**Problem requirements**
Lift every line from the entries that includes the word "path".
Study material Start Marker
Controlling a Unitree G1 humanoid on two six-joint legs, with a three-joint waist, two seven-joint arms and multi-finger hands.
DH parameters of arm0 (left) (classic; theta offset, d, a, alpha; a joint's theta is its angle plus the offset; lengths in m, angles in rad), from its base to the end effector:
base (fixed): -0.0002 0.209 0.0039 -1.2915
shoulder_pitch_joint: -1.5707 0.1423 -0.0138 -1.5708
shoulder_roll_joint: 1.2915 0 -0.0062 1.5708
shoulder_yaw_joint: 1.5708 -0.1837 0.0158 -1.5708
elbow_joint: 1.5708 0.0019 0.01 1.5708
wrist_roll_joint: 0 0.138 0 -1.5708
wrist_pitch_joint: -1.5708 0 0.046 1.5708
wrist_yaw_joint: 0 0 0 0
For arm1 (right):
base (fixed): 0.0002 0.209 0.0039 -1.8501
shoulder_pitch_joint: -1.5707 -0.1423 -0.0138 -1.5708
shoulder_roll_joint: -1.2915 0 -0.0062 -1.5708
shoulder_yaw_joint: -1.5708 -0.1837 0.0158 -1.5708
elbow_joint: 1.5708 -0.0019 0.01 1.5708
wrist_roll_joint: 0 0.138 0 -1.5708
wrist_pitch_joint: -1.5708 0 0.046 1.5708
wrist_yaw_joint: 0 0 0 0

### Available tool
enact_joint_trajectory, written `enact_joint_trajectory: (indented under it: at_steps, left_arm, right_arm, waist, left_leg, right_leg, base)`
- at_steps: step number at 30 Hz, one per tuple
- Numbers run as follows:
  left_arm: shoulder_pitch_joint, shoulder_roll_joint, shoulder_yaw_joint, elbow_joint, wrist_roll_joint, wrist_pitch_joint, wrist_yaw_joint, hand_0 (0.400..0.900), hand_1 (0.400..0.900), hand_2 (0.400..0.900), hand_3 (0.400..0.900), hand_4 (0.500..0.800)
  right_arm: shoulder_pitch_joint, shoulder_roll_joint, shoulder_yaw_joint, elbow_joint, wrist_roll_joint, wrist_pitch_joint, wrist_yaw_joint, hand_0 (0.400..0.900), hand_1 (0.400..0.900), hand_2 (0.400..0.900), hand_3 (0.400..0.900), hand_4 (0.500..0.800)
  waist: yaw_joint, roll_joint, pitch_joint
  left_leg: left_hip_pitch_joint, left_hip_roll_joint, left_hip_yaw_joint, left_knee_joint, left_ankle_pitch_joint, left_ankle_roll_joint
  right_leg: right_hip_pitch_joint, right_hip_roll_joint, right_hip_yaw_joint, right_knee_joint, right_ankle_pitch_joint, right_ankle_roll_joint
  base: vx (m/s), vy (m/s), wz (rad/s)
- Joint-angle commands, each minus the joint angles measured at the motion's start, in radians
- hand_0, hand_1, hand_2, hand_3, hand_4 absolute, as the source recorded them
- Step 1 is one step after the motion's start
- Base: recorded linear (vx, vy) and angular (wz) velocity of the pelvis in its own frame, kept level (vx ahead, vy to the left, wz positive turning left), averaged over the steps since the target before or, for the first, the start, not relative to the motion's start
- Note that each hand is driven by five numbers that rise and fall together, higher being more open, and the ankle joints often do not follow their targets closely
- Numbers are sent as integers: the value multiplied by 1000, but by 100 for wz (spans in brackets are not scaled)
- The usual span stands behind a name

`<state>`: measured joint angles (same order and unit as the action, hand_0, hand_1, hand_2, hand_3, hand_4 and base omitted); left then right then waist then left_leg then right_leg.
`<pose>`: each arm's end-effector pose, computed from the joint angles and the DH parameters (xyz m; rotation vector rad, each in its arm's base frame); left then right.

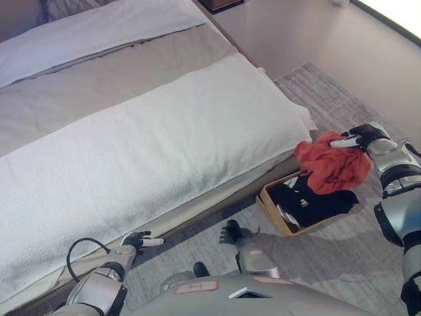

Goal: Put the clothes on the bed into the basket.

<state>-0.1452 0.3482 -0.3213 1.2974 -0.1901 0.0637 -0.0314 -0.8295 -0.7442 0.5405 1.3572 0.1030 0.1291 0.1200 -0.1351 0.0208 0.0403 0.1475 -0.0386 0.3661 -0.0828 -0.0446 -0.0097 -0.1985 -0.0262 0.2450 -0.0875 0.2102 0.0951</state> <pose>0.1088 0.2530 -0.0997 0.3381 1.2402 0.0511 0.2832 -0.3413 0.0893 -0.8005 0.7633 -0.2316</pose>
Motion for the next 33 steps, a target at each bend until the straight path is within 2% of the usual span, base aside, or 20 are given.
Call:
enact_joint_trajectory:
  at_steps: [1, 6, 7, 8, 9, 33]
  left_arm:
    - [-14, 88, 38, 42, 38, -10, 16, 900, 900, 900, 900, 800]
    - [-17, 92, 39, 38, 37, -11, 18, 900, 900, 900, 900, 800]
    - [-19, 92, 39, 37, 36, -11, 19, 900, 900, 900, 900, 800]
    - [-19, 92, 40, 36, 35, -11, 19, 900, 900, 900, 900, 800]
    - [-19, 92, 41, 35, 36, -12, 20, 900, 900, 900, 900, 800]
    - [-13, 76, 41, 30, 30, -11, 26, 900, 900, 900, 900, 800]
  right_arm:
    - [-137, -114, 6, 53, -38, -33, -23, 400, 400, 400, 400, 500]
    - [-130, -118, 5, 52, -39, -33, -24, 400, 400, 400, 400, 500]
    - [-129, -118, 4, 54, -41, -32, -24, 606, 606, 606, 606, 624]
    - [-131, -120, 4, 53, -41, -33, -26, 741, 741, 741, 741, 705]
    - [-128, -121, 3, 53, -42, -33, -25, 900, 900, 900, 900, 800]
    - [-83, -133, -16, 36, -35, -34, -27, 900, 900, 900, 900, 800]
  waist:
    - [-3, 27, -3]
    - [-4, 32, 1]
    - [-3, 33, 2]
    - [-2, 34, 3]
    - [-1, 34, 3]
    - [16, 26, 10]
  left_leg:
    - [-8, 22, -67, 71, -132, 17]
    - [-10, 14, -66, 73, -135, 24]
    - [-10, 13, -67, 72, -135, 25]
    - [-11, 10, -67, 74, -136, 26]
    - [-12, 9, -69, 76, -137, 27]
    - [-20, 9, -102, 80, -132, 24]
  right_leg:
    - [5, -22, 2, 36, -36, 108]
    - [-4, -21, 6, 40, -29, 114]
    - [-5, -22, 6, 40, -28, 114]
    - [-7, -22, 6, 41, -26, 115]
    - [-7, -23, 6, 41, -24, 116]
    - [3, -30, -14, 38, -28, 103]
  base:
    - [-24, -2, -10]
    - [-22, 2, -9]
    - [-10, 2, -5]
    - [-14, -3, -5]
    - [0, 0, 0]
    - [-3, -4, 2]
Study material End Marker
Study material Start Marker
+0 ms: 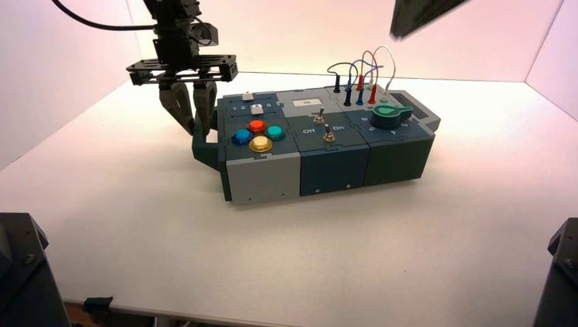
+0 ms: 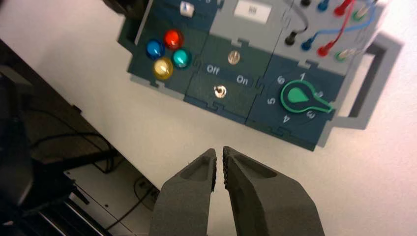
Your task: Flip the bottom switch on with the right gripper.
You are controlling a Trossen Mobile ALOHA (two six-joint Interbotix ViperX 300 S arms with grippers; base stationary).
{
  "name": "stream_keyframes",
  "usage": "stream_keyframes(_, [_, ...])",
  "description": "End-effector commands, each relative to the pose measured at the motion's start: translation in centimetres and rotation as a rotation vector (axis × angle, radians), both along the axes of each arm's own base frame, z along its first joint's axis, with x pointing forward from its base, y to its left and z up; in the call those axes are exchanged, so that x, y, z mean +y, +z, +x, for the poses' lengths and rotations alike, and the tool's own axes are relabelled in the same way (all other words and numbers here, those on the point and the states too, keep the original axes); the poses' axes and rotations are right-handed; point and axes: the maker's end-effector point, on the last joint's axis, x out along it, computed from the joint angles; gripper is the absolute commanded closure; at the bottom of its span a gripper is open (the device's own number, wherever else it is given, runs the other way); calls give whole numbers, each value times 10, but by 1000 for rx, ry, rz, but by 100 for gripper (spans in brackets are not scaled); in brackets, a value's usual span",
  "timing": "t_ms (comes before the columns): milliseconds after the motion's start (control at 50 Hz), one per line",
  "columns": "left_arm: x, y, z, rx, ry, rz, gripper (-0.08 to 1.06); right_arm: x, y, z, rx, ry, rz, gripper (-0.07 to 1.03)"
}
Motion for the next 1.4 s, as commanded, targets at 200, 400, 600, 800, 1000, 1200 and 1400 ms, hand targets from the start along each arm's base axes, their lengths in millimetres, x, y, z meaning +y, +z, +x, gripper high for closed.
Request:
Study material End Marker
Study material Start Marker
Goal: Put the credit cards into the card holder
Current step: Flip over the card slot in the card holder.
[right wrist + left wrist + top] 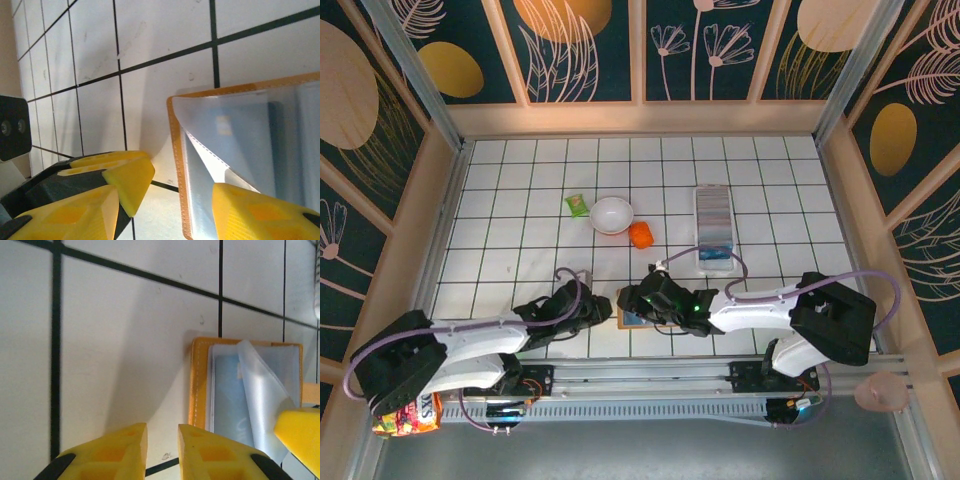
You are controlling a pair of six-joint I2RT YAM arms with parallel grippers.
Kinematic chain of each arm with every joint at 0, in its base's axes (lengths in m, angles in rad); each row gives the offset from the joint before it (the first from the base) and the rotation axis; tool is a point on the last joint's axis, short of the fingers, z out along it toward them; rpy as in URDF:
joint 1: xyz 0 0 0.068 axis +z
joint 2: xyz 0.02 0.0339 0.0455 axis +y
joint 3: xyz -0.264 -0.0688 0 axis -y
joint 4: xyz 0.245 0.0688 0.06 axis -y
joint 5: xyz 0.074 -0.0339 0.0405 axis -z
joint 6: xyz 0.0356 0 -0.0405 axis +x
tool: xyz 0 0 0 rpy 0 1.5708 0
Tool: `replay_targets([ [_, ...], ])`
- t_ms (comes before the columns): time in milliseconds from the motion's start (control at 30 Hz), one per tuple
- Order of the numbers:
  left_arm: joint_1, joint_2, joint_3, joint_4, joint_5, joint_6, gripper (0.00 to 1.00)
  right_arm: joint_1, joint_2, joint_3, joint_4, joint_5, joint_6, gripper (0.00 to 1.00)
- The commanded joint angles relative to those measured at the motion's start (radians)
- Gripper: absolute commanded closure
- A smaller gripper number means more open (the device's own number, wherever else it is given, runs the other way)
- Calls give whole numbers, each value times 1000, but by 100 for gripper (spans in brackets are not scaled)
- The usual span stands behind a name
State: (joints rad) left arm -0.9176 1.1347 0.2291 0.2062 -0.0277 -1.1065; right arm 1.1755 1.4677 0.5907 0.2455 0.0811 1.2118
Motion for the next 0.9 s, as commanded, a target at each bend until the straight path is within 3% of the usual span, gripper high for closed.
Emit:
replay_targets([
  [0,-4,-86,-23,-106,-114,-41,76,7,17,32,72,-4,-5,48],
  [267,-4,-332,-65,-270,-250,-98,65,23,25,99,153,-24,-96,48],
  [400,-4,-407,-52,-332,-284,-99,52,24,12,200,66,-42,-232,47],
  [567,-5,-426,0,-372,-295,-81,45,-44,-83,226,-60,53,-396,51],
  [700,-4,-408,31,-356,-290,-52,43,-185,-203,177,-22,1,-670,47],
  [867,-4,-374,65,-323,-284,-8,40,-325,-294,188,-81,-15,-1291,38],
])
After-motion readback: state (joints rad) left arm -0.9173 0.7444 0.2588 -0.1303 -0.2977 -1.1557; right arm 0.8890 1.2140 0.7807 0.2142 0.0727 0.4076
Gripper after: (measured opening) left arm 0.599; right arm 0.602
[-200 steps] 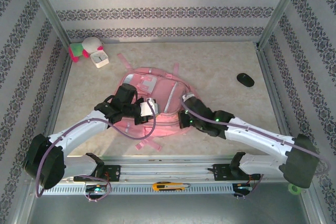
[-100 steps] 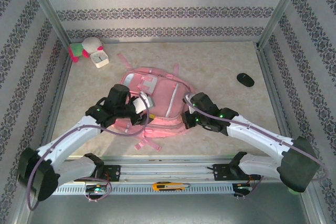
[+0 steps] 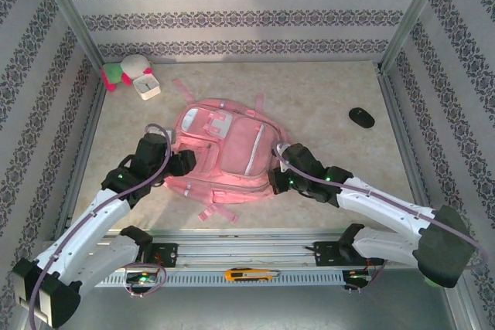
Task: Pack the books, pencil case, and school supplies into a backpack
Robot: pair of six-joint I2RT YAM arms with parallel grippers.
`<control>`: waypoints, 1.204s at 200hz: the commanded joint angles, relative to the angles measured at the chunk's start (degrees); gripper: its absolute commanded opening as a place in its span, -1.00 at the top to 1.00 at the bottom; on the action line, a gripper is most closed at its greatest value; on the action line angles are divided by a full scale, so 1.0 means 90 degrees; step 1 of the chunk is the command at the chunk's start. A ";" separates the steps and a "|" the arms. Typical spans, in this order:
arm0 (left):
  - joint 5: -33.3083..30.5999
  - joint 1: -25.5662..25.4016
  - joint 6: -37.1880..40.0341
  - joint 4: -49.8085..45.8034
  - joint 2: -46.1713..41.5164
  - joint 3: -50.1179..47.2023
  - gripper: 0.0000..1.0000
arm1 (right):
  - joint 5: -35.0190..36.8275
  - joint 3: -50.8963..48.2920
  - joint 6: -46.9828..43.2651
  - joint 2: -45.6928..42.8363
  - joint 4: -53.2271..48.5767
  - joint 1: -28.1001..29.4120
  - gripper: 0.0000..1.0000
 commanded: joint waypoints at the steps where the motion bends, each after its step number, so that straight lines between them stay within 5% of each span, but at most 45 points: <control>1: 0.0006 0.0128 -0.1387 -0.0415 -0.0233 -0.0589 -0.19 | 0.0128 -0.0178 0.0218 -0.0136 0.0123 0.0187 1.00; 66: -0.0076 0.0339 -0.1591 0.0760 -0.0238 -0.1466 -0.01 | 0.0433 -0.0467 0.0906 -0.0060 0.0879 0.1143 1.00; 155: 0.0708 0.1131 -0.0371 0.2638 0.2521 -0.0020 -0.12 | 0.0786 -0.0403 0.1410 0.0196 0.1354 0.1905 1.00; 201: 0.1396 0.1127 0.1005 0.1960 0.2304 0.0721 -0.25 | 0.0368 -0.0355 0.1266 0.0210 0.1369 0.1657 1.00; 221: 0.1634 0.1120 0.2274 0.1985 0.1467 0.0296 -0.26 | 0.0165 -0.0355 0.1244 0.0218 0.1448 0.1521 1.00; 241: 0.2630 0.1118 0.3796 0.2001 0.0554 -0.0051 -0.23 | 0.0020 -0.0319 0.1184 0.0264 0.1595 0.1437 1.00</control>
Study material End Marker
**Result below**
Motion for the next 33 steps, a target at each bend until the straight path is within 2% of the usual span, base aside, or 20 are given.
Motion for the next 0.9 s, as commanded, a target at each bend until the straight path is within 3% of the usual span, gripper high for closed.

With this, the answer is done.